Learn about Suboxone®
Many people struggling to overcome opioid addiction are getting help—and hope—from Suboxone. Withdrawing from painkillers, heroin and other narcotic drugs brings physical and psychological challenges. But, studies show that combining Suboxone with counseling, support groups, and other therapies can be an effective, comprehensive approach to treating opioid addiction.
How Suboxone Works
Suboxone contains two prescription medications: buprenorphine and naloxone. Buprenorphine is in a class of drugs called “opioid partial agonist” which helps ease withdrawal symptoms from other opiates. Although buprenorphine turns on the same receptors in the brain as other opioids, it produces less intense effects than full agonist opioids like heroin. So, a person using heroin while taking buprenorphine will feel a less intense euphoria or “high.”
According to the Substance Abuse and Mental Health Services Administration (SAMHSA), buprenorphine is the first medication used to treat opioid addiction that can be prescribed or dispensed by qualified physicians in different settings, such as a doctor’s office, a health department or a hospital. Buprenorphine stands in contrast to methadone which can only be dispensed in a “highly structured” clinic to treat opioid dependency, according to SAMHSA.
Naloxone is an “opioid antagonist” which blocks the effects of opioid drugs. So, if someone uses an opioid, naloxone brings on withdrawal symptoms. According to the Drug Enforcement Administration, naloxone can block the euphoric high that non-buprenorphine users get after injecting buprenorphine. Naloxone is also used to reverse the effects of an opioid overdose.
The U.S. Food and Drug Administration (FDA) approved Suboxone in October 2002 to treat opioid dependency. Suboxone comes in tablets and in film strips and both are taken sublingually, which means placing the medication under the tongue.
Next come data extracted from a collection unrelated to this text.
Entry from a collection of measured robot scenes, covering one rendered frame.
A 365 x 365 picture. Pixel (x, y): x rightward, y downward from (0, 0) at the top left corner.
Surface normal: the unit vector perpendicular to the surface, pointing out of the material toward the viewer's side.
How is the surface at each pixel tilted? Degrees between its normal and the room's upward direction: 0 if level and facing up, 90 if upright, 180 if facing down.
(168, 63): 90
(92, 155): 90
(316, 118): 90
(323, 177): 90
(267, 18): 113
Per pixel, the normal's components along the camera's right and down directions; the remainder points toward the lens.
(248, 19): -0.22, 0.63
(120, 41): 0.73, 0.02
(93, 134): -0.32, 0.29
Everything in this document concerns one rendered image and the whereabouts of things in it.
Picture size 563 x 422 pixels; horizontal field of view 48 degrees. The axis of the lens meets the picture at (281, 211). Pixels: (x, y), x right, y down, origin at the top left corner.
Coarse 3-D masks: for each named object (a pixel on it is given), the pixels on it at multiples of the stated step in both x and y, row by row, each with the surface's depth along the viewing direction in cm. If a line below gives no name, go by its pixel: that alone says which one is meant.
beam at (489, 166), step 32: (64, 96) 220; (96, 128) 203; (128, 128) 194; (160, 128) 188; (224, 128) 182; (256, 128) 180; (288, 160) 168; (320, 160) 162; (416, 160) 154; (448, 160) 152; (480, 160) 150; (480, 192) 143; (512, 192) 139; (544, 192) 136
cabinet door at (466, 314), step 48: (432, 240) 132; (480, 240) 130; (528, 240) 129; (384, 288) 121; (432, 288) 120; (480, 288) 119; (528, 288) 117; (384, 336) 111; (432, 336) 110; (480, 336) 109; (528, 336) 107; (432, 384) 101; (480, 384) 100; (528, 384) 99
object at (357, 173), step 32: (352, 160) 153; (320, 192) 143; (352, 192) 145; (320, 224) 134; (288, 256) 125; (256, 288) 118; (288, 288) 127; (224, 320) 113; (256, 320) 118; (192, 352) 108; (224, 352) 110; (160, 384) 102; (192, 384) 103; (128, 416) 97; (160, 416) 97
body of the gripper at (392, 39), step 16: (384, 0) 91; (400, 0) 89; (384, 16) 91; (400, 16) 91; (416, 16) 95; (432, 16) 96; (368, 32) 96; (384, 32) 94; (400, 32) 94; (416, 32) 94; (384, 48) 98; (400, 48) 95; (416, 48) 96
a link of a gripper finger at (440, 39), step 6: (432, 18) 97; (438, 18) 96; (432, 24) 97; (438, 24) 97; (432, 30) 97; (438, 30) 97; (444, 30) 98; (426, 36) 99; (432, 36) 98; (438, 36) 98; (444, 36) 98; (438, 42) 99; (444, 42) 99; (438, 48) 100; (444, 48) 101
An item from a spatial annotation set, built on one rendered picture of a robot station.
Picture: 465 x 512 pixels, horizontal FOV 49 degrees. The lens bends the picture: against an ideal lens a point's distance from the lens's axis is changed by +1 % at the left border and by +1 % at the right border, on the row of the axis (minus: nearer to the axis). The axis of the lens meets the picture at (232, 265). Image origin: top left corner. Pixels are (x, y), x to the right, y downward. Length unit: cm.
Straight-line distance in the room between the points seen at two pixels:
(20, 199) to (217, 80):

The popular prescription drug is used in medication-assisted treatment for addiction to fentanyl, heroin, morphine and other legal—and illegal—opioids.
Suboxone Side Effects
Like other prescription medications, Suboxone may cause side effects. The FDA reports that the most common adverse reactions to Suboxone include:
• Burning mouth (glossodynia)
• Inflammation of the oral mucous membrane (oral mucosal erythema)
• Numbness (oral hypoesthesia)
• Signs and symptoms of withdrawal
Suboxone users experiencing any type of side effects should report the symptoms to their treating physicians.
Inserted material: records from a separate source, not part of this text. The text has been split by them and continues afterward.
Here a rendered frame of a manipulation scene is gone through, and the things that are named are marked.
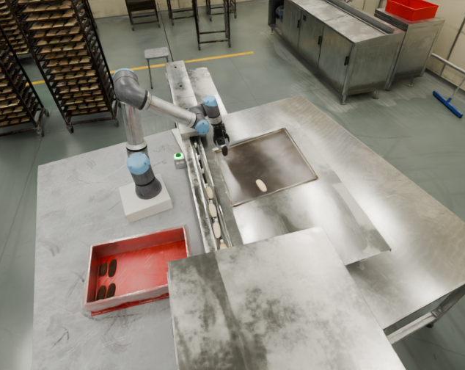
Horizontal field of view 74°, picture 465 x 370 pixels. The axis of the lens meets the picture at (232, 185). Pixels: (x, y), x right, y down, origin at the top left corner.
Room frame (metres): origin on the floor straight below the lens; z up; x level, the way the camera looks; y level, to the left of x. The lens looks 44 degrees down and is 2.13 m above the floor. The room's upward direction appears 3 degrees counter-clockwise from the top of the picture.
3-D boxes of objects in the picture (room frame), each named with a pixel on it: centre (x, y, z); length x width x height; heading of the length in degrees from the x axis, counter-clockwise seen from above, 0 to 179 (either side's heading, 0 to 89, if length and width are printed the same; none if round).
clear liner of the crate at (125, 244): (0.78, 0.44, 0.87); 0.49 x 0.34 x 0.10; 101
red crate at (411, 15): (4.22, -2.36, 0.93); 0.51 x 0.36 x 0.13; 16
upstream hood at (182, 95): (2.41, 0.38, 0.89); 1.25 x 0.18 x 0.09; 12
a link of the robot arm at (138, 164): (1.29, 0.50, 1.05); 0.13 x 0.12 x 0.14; 16
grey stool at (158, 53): (4.55, 0.99, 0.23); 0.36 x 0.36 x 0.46; 11
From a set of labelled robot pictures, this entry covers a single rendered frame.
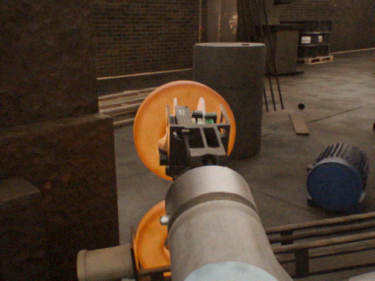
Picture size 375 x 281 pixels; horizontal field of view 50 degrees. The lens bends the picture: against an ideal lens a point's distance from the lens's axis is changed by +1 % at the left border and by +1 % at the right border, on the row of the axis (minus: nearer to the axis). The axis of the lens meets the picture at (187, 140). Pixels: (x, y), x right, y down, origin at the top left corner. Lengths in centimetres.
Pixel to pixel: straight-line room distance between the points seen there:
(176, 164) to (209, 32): 443
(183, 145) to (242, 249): 18
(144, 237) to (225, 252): 37
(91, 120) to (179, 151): 40
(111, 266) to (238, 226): 39
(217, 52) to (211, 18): 184
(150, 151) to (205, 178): 22
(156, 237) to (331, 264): 31
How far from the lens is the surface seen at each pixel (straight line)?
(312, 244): 74
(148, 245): 69
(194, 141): 46
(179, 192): 38
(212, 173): 39
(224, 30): 466
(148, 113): 58
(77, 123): 83
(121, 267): 70
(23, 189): 72
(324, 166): 232
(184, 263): 33
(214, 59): 306
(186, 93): 58
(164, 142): 53
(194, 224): 35
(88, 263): 71
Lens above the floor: 107
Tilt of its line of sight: 17 degrees down
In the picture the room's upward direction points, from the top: straight up
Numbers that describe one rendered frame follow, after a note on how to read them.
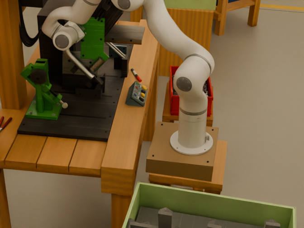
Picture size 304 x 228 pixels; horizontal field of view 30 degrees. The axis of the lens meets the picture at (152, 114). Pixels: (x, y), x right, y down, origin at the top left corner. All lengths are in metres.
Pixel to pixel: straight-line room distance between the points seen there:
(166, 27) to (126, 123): 0.61
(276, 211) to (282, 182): 1.63
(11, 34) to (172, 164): 0.93
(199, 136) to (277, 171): 1.58
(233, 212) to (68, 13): 1.06
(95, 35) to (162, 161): 0.76
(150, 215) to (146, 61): 1.16
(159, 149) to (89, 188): 1.27
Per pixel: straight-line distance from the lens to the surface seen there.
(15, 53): 2.70
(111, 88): 2.93
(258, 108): 4.56
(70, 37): 2.49
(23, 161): 2.51
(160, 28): 2.25
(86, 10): 2.39
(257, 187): 3.79
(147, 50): 3.30
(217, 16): 5.49
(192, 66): 2.24
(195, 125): 2.40
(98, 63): 2.81
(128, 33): 2.97
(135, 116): 2.72
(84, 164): 2.46
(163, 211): 1.88
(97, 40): 2.82
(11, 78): 2.75
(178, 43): 2.27
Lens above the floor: 2.44
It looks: 34 degrees down
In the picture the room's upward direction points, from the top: 3 degrees clockwise
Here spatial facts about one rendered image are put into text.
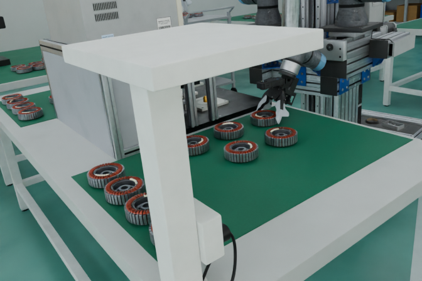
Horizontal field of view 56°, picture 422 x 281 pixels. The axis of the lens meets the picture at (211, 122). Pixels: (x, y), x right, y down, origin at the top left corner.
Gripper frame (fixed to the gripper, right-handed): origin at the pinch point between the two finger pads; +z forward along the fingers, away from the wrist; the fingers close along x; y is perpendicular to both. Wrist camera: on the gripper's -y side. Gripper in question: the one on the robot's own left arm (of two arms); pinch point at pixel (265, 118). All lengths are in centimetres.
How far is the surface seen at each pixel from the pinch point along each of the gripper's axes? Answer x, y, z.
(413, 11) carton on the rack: 336, 502, -255
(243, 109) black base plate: 14.7, -0.8, -0.2
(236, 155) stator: -23.8, -25.3, 13.4
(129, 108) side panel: 6, -52, 13
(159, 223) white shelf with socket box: -65, -68, 22
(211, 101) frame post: 11.3, -19.0, 1.3
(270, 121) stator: -5.4, -1.6, 0.3
Clinical studies conducted on Suboxone and buprenorphine have found individuals suffering from opioid addiction had positive outcomes when used as directed by their doctors and as part of a comprehensive treatment program.
The first clinical study for Suboxone found young adults who took the medication and underwent counseling for 12 weeks showed considerable improvement over young adults who only received the standard treatment of short-term counseling and detoxification. The study, published in the Journal of the American Medical Association in November 2008, involved 154 patients ranging in age from 15 to 21 years old.
A study involving 90 men found that a single, high dose of buprenorphine can decrease cravings for other opioids during opioid withdrawal. According to the study, published in August 2018 in the Trials medical journal, the men were in an inpatient psychiatric ward and addicted to legal prescription opioids and illegal opioids, such as opium and heroin. The men were randomly placed into three groups and given buprenorphine when in moderate opiate withdrawal. Researchers found that the groups who received higher doses of buprenorphine had a greater reduction in opioid cravings.
Treatment with Suboxone Expected to Continue
After seeing positive outcomes of medication-assisted treatment accompanied by a full range of behavioral therapies, the FDA approved the first generic versions of Suboxone in June 2018. The federal agency is also encouraging the “innovation and development” of new buprenorphine treatments to combat the opioid crisis.
With medication such as Suboxone and addiction treatment facilities, people struggling with opioid addiction can take back control of their lives and end the devastating consequences of opioid dependency.